La nostra risposta è NO. Anzi, il girello è potenzialmente dannoso, perché fa impostare male l’andatura, inoltre non gli permette di allenare la muscolatura e il senso dell’equilibrio.
Che fare se il bimbo ha il ginocchio varo (gambe ad arco)?
Può succedere, quando il bambino comincia a stare in piedi, di vedere uno spazio tra le ginocchia, che formano, appunto, un arco. Il fenomeno si chiama propriamente ginocchio varo e può interessare con maggiore frequenza i bambini robusti, che con il loro peso possono far arcuare le ginocchia. Spesso c’è una componente familiare, ma nella maggior parte dei casi è una caratteristica che tende a regredire spontaneamente intorno ai 2-3 anni. In ogni caso è bene farlo presente al pediatra che, se lo riterrà opportuno, potrà consigliare una visita ortopedica.

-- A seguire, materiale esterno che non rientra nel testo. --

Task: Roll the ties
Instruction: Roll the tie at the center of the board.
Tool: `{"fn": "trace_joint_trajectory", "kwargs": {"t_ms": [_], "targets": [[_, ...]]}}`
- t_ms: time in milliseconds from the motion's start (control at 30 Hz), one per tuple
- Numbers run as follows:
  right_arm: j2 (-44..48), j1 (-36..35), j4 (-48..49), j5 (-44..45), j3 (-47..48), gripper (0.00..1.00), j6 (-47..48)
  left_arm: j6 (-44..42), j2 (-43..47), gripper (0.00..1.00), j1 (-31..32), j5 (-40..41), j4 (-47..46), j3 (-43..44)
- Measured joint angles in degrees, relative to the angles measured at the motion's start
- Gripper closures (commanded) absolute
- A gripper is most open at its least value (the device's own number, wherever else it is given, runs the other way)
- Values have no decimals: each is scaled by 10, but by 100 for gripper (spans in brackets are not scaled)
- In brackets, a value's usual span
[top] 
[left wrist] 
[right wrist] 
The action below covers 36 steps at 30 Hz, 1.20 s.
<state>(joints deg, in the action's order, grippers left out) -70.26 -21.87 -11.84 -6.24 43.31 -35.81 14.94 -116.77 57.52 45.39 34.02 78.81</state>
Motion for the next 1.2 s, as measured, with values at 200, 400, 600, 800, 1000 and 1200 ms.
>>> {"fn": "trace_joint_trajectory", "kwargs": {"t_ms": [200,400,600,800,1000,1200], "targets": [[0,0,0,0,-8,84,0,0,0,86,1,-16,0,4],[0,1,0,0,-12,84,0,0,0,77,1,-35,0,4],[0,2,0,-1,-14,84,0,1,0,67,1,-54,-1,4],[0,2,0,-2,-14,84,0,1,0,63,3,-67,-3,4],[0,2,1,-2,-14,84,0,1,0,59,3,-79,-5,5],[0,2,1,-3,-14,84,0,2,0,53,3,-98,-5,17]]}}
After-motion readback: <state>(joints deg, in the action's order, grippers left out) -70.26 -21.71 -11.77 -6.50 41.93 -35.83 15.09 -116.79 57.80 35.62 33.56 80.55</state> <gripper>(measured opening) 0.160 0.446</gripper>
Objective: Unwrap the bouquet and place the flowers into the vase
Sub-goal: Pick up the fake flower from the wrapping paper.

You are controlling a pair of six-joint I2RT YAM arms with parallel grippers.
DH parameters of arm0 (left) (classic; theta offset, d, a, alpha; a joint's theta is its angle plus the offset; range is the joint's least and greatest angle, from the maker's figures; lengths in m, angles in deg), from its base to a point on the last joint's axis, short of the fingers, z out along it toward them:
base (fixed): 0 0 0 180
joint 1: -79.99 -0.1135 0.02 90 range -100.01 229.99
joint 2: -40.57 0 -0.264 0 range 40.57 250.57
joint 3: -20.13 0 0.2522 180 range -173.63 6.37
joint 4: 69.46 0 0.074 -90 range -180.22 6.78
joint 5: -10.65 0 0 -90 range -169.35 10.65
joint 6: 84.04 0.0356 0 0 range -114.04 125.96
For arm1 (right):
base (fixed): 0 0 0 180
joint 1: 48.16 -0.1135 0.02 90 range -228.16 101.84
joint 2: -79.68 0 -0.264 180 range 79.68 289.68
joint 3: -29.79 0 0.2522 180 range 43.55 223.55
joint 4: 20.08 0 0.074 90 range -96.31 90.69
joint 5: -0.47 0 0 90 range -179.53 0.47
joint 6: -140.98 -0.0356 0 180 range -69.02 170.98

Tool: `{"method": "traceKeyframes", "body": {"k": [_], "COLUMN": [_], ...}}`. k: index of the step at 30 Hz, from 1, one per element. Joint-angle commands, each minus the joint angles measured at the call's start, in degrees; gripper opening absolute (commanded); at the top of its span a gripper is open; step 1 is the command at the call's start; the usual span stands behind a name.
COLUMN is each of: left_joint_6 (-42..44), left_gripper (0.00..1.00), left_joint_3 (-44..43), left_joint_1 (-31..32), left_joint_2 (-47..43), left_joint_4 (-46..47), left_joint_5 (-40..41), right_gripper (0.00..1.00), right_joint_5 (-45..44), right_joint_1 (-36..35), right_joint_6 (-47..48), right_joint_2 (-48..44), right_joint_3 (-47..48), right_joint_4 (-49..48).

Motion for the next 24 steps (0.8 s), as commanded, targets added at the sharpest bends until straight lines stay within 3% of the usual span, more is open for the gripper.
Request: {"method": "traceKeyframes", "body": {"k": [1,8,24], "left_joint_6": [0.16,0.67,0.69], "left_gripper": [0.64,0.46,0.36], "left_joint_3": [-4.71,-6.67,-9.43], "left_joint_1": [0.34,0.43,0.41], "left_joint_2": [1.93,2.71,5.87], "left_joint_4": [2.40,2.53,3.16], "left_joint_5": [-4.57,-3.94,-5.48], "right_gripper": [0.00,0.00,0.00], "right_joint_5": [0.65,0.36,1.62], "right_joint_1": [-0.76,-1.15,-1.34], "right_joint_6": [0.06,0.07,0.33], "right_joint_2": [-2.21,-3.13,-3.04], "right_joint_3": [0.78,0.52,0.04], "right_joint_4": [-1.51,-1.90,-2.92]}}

Che fare se il bimbo ha il ginocchio valgo (gambe ad X)?
È la situazione opposta al ginocchio varo: quando il bambino sta in piedi, anche se le ginocchia sono a contatto fra di loro, i piedi restano distanziati. E’ il fenomeno del ginocchio valgo, e si manifesta in genere fra i 3 e i 4 anni. Anche in tal caso c’è in genere una componente familiare e anche in tal caso il fenomeno tende a scomparire con il fisiologico sviluppo degli arti inferiori. Sarà però il pediatra a valutare se e quando è il caso di consultare uno specialista ortopedico.